Interestingly, a higher proportion of JHR occurred in early stage leptospirosis, suggesting a higher probability of the event before the natural clearance of spirochetes. It is postulated that the inflammatory process results from activation of the cytokine cascade during the degeneration of spirochetes. Therefore, the apparent lower proportion of JHR in patients with leptospirosis compared with patients diagnosed with other spirochetal diseases may be explained by a lower bacteraemia. This hypothesis requires further investigation for validation. JHR unobserved or unreported by clinicians is an additional reason for this ostensible reduced frequency.

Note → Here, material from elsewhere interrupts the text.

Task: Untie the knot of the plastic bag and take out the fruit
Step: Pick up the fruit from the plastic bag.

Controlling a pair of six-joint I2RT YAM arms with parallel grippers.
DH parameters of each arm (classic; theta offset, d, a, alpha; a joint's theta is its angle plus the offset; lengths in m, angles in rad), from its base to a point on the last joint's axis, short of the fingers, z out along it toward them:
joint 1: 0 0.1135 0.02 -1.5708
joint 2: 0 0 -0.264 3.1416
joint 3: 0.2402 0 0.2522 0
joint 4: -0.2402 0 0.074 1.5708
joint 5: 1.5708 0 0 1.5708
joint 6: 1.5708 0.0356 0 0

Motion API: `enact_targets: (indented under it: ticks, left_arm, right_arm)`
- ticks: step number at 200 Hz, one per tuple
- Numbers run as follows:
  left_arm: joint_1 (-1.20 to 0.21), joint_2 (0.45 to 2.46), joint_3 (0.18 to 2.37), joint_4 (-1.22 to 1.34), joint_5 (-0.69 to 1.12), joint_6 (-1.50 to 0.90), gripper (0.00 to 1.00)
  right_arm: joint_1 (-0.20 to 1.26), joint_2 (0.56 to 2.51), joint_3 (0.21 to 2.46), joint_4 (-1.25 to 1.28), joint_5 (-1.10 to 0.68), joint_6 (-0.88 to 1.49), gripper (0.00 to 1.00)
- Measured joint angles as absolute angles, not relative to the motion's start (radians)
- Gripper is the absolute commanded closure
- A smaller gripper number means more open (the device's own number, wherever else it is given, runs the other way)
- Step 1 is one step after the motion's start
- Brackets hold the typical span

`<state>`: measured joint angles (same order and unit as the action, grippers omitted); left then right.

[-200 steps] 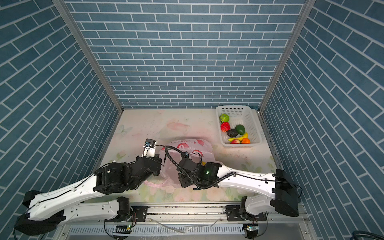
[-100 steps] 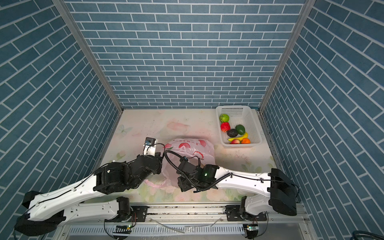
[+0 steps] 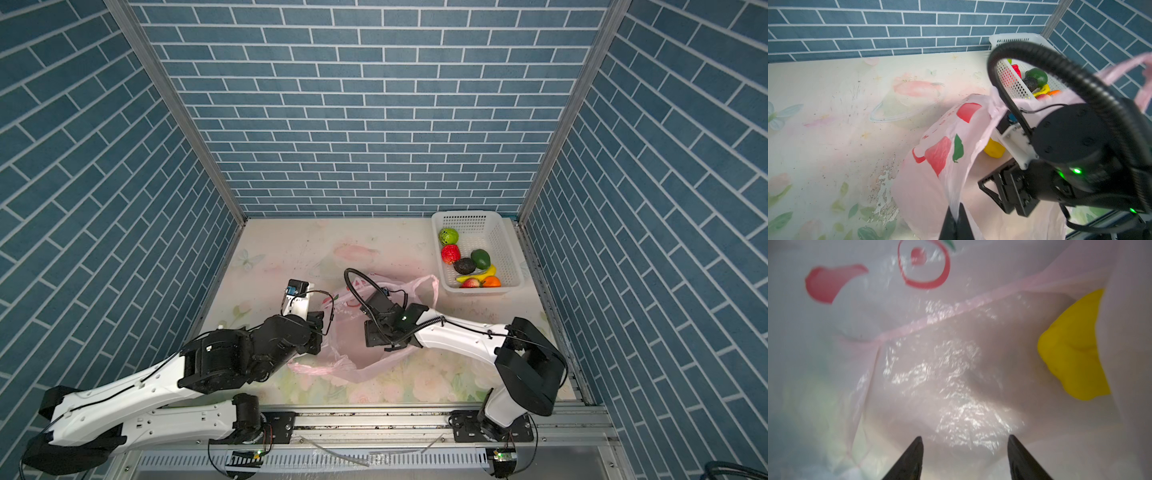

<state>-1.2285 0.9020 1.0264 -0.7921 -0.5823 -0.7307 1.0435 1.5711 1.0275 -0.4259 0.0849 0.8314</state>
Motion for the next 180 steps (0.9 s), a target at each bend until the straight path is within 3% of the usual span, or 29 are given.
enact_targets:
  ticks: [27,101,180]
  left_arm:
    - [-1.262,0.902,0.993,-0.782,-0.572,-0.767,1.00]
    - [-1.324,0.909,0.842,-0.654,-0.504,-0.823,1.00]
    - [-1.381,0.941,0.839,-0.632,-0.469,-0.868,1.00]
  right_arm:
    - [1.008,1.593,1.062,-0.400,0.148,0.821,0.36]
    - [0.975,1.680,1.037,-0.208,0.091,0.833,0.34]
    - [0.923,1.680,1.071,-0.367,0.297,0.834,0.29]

Conversely, a confusion of JHR symptoms with the aggravation of the leptospirosis itself may lead to overestimate the incidence of this event.

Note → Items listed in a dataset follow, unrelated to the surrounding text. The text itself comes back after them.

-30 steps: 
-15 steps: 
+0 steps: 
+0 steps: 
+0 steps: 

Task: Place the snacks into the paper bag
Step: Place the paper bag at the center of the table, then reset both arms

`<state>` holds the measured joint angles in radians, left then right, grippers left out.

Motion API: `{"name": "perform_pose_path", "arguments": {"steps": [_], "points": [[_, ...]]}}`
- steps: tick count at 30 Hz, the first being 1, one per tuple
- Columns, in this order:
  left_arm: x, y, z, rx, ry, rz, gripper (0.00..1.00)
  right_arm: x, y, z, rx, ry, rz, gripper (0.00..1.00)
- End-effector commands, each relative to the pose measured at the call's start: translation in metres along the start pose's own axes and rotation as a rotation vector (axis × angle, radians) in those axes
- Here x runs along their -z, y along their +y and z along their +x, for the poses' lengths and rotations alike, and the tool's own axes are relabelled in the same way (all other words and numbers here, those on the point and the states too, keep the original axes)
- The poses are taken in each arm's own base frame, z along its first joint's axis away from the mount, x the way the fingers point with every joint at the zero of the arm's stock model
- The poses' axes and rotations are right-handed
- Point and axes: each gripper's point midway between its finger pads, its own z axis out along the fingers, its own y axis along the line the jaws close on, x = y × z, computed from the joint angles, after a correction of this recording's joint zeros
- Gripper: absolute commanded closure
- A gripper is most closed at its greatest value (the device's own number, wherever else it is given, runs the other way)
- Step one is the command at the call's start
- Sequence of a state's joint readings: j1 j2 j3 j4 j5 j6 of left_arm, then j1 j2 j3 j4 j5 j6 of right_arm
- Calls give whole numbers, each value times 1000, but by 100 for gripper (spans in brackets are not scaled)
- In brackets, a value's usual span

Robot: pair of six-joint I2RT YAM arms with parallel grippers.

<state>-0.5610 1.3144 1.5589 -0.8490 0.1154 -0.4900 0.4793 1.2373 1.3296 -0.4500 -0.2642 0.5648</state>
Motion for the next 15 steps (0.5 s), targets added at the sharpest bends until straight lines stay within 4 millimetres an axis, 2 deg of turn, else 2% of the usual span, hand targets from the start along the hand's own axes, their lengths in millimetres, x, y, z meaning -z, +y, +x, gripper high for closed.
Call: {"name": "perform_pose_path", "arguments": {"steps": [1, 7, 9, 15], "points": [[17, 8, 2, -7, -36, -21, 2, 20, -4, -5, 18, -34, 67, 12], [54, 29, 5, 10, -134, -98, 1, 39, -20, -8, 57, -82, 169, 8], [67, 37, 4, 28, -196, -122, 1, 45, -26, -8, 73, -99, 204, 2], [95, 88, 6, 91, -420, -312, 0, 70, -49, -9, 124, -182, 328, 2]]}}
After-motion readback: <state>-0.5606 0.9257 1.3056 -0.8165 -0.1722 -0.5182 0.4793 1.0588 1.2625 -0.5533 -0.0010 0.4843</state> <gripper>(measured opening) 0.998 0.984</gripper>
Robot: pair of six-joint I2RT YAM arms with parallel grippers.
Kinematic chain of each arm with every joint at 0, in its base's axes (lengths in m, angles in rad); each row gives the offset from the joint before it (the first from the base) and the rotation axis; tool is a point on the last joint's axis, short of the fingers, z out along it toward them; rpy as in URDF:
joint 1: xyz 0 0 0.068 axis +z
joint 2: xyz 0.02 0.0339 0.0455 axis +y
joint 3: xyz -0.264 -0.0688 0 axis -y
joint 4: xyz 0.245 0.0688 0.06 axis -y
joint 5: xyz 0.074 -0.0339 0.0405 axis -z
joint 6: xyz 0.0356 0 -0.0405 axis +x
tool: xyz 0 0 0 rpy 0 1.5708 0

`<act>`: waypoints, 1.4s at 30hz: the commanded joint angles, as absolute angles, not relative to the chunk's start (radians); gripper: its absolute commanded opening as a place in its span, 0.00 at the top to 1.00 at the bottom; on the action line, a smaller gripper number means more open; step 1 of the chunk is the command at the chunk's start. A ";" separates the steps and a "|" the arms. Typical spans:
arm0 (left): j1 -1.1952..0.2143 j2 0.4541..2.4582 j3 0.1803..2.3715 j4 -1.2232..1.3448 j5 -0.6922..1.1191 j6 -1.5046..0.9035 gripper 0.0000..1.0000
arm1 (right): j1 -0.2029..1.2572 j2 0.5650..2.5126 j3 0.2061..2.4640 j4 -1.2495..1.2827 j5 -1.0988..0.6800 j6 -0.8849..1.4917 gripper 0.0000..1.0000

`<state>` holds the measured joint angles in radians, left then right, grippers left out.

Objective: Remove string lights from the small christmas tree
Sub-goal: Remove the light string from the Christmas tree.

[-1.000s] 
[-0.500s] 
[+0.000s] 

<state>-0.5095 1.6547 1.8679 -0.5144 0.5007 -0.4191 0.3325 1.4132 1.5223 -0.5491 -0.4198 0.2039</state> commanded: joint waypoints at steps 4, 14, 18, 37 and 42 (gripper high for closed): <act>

Interestingly, international guidelines for the management of leptospirosis briefly mention the occurrence of JHR with penicillin, omitting the details of its prevention, management or outcome. Moreover, antibiotics other than penicillin (e.g. ceftriaxone) are not evoked. Similarly, infectious diseases textbooks mentioning the event overlook this reaction with non-penicillin antibiotics. Noteworthy, recommended antibiotics for the management of leptospirosis vary considerably according to settings. For example, most commonly used drugs in the Philippines for mild leptospirosis is doxycyclin while penicillin G is recommended for treating severe cases [50]; amoxicillin and cefotaxim are preferentially used in French Caribbean or in New Caledonia in mild and severe cases, respectively [53].

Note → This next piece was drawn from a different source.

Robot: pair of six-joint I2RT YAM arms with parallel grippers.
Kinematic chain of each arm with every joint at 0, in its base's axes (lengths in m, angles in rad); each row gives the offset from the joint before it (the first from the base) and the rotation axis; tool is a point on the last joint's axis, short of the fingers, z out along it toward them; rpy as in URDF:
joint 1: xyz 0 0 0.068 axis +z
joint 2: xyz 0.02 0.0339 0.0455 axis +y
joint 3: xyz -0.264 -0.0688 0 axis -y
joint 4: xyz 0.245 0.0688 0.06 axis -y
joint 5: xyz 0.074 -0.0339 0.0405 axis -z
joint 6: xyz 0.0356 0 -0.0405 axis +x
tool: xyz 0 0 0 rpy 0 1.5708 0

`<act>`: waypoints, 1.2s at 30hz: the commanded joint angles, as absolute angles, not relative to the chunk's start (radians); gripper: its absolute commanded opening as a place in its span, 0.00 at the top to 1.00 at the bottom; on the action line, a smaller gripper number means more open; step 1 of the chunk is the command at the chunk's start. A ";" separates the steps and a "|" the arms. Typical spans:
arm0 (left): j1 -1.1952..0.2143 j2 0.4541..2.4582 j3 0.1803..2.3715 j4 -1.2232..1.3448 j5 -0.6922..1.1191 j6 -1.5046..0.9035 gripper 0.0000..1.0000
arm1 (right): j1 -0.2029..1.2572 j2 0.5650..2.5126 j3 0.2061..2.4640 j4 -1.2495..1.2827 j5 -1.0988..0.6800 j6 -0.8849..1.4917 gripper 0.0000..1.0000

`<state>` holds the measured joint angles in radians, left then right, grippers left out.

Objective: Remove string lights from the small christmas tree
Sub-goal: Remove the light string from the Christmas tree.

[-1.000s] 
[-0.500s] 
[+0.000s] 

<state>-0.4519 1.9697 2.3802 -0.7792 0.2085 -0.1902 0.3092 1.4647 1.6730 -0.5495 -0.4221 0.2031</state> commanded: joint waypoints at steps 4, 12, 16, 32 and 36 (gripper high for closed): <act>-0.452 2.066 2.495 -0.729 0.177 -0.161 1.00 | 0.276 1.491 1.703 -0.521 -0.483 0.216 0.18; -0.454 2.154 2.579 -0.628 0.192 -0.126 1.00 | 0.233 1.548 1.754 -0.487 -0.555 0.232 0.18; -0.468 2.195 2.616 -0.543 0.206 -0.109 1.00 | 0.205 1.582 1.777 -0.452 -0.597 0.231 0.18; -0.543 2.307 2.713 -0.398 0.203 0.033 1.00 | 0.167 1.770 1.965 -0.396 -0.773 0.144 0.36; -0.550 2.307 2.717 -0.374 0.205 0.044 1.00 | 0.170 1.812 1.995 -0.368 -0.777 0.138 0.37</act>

Some limitations in the current review should be acknowledged. First, potential publication bias is impossible to completely exclude. Moreover, unpublished reports or reports that were not referenced in databases could have been missed despite the comprehensive search. Second, patients presenting with undetected co-infections may have been included in the study. Finally and most importantly, the diagnosis of JHR was not supported by any dosage of biological markers. In addition, the definition of JHR was not uniform, including in the largest case series published by Mackay-Dick [36] which lacks of details such as the onset of reaction. Therefore, although most of the cases presented a genuine JHR, some might have had a clinical aggravation related to the spirochetal disease regardless of the antibiotherapy.

Conclusions

The prevalence of JHR in leptospirosis treated with antibiotics is unknown and the awareness of this adverse event is insufficient. Although this review suggests that antibiotic treatment in patients with leptospirosis may result in less common and less severe JHR than in patients with other spirochetal diseases, all leptospirosis guidelines and local leptospirosis protocols should stress on systematic monitoring for clinical status early after antibiotic administration. We strongly recommend that patients receiving penicillin or other antibiotics for the management of leptospirosis to be monitored early after initiation of treatment to prevent any detrimental effects of a potential JHR. Since it is still controversial whether antimicrobials produce a beneficial effect in mild human leptospirosis, large well designed studies are required integrating a specific monitoring to precise the incidence and the impact of JHR as well as the severity and rates between various antibiotics.